An improper integral of type 2 is an integral whose integrand has a discontinuity in the interval of integration $[a,b]$.  This type of integral may look normal, but it cannot be evaluated using FTC II, which requires a continuous integrand on $[a,b]$. 

Warning:  Now that we have introduced discontinuous integrands, you will need to check every integrand you work with for any discontinuities on the interval of integration.

Examples: $\displaystyle\int_0^1 \frac{dx}{\sqrt{x}}$ and $\displaystyle\int_{-1}^1 \frac{dx}{x^2}$ are of type 2, since $\displaystyle\lim_{x\to0}\frac{1}{\sqrt x}$ and $\displaystyle\lim_{x\to0}\frac{1}{x^2}$ do not exist, and $0$ is contained in the intervals $[0,1]$ and $[-1,1]$, respectively.

We evaluate integrals with discontinuous integrands by taking a limit; the function is continuous as $x$ approaches the discontinuity, so FTC II will work. 

Example:  $\displaystyle\int_0^1 \frac{dx}{\sqrt{x}} = \lim_{t \to 0^+} \int_t^1 \frac{dx}{\sqrt{x}}$.

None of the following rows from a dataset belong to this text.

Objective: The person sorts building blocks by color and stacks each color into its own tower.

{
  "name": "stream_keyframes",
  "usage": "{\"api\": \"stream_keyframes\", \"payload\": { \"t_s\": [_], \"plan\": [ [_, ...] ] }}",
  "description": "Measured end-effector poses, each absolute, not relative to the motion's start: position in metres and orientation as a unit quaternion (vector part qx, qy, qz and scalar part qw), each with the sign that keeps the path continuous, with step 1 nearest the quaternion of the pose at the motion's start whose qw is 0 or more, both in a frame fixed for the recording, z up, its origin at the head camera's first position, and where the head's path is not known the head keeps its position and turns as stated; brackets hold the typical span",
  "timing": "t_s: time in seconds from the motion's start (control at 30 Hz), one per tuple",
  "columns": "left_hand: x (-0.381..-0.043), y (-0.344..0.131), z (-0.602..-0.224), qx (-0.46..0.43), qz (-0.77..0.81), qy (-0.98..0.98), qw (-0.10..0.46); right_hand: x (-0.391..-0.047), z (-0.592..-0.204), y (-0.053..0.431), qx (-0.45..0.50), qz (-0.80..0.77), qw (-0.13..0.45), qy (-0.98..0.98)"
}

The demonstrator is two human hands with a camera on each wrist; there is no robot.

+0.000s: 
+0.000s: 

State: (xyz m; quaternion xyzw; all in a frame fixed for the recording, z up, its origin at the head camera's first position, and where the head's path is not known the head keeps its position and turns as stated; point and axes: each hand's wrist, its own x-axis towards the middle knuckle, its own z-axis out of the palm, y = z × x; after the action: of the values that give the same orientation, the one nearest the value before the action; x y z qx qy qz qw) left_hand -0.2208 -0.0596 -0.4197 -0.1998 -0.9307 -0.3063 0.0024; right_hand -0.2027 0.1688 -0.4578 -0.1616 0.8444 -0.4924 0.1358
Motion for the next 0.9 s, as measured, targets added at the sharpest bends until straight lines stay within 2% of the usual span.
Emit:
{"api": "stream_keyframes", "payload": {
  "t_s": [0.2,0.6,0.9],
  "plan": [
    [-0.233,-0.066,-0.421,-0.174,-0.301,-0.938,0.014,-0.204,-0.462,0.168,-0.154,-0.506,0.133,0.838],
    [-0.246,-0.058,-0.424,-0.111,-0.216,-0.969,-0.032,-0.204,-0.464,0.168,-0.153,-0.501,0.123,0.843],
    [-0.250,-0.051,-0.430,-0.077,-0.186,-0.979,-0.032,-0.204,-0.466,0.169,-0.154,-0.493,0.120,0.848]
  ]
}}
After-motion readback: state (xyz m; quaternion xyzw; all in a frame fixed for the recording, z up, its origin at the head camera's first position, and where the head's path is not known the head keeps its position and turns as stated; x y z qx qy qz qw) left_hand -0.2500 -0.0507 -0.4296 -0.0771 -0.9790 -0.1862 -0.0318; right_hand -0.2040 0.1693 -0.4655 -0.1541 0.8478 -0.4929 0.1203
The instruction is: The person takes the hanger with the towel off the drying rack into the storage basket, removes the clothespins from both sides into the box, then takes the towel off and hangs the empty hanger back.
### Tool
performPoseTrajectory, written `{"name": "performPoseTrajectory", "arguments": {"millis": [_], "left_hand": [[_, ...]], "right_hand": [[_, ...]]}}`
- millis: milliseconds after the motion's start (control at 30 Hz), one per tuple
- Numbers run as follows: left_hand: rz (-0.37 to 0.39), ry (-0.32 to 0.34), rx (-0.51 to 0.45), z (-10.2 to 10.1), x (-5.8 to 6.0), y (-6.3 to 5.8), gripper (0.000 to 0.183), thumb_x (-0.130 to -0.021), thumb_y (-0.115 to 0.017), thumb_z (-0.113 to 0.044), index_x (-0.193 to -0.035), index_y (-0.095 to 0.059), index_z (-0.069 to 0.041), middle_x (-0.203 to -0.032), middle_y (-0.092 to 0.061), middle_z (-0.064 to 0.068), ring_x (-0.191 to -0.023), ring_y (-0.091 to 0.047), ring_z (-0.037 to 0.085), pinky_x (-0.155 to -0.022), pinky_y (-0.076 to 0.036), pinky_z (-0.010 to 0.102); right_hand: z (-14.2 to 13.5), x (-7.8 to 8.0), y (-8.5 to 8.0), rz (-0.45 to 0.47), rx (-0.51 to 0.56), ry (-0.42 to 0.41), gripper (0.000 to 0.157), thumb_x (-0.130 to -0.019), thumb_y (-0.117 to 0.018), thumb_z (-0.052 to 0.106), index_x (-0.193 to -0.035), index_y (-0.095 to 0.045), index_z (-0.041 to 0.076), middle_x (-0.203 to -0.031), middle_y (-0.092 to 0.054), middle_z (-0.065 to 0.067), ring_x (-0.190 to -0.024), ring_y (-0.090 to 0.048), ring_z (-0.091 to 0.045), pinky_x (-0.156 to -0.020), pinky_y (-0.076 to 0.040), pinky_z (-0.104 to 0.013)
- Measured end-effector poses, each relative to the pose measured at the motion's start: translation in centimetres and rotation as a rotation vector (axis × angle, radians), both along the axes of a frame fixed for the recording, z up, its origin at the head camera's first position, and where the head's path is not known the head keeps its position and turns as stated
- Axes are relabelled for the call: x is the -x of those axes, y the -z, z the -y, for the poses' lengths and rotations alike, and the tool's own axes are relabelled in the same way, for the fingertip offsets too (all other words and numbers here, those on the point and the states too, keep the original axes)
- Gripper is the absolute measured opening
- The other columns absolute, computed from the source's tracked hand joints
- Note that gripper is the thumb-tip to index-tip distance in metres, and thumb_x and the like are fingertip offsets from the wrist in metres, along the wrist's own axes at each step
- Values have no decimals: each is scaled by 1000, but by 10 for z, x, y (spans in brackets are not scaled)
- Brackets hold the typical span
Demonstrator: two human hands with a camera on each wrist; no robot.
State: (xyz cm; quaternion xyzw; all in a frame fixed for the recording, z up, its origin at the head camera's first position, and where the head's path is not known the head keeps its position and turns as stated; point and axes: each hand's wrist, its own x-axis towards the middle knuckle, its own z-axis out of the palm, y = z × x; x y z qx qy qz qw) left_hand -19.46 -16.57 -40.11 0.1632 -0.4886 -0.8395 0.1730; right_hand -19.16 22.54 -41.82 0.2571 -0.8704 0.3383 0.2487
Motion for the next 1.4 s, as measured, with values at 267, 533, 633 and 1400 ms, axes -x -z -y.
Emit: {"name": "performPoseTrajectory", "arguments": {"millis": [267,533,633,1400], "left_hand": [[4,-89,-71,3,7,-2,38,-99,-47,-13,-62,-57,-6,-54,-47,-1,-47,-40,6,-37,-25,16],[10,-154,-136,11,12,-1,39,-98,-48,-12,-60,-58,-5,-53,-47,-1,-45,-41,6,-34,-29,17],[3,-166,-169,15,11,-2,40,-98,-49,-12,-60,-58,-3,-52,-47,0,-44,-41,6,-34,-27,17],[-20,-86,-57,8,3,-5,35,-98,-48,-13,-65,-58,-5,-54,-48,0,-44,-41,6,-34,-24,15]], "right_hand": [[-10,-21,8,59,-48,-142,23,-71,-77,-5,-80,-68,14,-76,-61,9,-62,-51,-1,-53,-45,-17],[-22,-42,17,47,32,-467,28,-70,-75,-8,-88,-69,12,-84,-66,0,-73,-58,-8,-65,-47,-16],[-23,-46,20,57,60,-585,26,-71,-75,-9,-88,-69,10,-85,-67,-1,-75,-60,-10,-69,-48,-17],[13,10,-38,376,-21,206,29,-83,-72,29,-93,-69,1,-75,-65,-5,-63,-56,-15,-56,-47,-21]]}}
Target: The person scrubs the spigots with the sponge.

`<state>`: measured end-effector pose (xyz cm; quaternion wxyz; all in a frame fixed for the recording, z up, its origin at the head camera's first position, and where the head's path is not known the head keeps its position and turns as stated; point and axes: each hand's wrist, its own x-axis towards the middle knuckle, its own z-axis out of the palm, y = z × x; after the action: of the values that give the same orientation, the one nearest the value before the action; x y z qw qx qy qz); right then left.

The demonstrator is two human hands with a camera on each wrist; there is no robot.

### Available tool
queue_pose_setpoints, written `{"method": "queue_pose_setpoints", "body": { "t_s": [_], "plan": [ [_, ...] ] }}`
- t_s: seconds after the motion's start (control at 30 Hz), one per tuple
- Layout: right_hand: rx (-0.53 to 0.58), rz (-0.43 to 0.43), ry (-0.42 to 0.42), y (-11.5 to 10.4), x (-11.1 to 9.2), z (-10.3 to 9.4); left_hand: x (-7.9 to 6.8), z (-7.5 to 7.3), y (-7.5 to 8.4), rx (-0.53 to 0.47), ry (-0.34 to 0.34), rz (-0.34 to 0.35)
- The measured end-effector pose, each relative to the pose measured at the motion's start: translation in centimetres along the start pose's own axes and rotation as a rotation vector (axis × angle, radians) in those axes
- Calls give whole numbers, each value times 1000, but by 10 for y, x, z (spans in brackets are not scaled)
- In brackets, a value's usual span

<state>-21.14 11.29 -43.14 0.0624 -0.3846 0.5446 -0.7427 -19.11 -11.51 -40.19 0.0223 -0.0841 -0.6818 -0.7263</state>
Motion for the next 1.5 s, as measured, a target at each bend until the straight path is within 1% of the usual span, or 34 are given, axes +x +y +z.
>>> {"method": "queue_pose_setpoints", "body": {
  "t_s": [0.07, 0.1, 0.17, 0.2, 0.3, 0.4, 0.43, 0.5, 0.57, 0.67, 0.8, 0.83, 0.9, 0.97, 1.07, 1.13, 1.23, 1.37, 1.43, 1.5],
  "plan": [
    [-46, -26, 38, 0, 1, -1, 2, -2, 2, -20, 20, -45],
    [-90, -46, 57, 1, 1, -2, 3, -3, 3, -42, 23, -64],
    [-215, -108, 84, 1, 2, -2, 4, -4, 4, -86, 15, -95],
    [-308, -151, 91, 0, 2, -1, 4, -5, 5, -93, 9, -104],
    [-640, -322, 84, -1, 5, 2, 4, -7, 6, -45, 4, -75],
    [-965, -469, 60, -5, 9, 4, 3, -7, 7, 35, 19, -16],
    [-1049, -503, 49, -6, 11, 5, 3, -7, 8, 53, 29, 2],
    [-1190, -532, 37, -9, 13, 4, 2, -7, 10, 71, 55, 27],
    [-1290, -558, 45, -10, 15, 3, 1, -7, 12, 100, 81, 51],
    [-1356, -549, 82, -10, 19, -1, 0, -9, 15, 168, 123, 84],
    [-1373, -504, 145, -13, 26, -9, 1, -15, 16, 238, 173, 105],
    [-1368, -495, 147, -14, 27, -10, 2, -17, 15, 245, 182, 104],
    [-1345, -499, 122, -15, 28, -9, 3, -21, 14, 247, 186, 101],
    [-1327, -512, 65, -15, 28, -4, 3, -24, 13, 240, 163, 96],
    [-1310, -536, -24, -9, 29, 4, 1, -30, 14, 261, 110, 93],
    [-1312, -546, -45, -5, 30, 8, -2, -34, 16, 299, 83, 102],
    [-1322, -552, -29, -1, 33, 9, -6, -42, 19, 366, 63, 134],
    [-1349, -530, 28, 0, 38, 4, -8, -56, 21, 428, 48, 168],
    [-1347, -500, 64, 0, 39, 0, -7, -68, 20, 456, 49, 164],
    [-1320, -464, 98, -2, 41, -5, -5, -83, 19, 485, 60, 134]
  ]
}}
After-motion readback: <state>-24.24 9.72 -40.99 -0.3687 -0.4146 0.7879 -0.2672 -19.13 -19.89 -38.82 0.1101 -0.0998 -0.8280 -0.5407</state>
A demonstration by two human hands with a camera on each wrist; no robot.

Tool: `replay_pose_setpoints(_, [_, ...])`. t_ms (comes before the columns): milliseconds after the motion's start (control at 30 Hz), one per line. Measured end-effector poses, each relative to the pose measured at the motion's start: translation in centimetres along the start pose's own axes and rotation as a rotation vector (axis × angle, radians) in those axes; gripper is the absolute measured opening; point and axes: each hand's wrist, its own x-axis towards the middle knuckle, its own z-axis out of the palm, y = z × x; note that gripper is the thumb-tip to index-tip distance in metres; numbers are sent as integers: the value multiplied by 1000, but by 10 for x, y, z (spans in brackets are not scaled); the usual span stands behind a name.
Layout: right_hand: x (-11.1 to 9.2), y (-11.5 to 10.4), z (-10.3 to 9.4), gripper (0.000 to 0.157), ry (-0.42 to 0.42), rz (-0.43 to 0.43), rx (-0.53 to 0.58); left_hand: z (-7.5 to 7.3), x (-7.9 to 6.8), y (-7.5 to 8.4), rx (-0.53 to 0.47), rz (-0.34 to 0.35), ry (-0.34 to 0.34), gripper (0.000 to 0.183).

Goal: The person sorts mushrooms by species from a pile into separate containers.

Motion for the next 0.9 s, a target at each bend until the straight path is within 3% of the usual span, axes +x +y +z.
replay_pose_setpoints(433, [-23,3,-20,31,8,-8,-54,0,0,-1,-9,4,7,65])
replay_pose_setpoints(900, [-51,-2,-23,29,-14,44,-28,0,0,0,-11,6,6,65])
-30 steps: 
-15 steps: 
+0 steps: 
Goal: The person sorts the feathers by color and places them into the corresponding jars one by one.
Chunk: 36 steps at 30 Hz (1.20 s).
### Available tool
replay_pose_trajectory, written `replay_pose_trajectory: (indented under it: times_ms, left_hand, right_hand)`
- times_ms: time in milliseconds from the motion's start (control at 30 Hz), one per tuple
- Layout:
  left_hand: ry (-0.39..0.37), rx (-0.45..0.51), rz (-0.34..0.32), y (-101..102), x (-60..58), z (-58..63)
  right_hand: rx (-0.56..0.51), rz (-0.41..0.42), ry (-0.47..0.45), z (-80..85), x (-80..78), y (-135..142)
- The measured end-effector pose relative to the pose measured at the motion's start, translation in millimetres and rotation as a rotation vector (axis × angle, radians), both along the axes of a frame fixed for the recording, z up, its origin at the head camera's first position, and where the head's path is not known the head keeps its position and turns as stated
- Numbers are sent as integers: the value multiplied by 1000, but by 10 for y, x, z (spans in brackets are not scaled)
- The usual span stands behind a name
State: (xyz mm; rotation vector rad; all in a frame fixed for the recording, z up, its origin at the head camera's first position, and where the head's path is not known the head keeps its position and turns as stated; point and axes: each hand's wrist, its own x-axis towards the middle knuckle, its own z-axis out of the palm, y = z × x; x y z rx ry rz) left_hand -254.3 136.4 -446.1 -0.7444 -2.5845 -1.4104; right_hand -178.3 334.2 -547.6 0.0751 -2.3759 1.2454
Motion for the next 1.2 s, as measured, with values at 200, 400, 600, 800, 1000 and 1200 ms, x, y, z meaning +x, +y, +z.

Example:  $\displaystyle\int_{-1}^1 \frac{dx}{x^2} = \int_{-1}^0 \frac{dx}{x^2} + \int_0^1 \frac{dx}{x^2} =\lim_{t \to 0^-} \int_{-1}^t \frac{dx}{x^2}+\lim_{t \to 0^+} \int_t^1 \frac{dx}{x^2}.$

On Convergence

As with infinite interval integrals, the improper integral converges if the corresponding limit exists, and diverges if it doesn't.  When we have to break an integral at the point of discontinuity, the original integral converges only if both pieces converge.